→ **What needs to be done**
Reproduce exactly the final portion of the data: every line from the one containing "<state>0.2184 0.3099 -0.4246" through the last line, inclusive.

→ **Data segment**
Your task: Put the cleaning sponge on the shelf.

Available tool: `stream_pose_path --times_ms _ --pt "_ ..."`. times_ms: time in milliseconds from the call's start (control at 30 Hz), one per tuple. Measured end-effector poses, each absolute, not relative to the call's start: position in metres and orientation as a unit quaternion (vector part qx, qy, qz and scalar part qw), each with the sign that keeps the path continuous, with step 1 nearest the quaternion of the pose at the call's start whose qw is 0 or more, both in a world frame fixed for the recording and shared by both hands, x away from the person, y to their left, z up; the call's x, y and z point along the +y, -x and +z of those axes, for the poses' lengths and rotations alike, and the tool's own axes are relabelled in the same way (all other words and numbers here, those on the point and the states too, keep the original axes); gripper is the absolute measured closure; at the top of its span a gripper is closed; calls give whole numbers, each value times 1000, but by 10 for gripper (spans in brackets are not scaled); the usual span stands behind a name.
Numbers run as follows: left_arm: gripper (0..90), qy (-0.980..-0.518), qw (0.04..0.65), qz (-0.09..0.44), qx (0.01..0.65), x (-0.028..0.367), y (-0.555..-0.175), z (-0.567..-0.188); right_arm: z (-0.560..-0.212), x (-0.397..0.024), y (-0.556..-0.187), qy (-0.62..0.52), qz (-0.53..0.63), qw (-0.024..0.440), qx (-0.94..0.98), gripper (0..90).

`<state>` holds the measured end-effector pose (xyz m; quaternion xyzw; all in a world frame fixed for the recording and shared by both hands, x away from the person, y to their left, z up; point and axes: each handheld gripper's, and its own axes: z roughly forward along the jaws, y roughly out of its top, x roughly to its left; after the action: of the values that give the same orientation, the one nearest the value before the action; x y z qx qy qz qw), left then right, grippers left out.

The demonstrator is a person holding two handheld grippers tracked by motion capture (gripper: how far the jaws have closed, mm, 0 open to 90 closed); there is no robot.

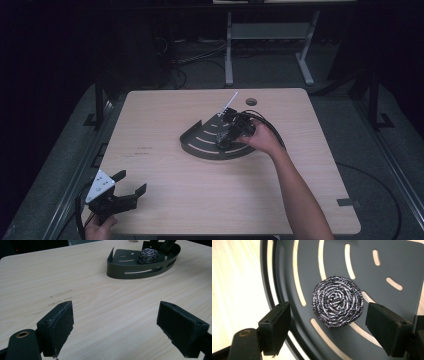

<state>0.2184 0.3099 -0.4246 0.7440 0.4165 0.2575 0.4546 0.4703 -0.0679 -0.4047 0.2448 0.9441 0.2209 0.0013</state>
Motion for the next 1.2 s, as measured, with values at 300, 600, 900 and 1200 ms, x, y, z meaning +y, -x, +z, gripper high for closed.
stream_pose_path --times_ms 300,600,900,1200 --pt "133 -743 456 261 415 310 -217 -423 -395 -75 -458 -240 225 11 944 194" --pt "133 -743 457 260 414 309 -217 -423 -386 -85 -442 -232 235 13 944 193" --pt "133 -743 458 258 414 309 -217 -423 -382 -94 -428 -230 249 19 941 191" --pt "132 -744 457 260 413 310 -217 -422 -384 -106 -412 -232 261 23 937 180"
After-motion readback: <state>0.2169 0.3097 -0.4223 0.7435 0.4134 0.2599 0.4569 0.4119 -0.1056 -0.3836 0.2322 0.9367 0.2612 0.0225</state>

→ **Answer for the task**
<state>0.2184 0.3099 -0.4246 0.7440 0.4165 0.2575 0.4546 0.4703 -0.0679 -0.4047 0.2448 0.9441 0.2209 0.0013</state>
Motion for the next 1.2 s, as measured, with values at 300, 600, 900 and 1200 ms, x, y, z meaning +y, -x, +z, gripper high for closed.
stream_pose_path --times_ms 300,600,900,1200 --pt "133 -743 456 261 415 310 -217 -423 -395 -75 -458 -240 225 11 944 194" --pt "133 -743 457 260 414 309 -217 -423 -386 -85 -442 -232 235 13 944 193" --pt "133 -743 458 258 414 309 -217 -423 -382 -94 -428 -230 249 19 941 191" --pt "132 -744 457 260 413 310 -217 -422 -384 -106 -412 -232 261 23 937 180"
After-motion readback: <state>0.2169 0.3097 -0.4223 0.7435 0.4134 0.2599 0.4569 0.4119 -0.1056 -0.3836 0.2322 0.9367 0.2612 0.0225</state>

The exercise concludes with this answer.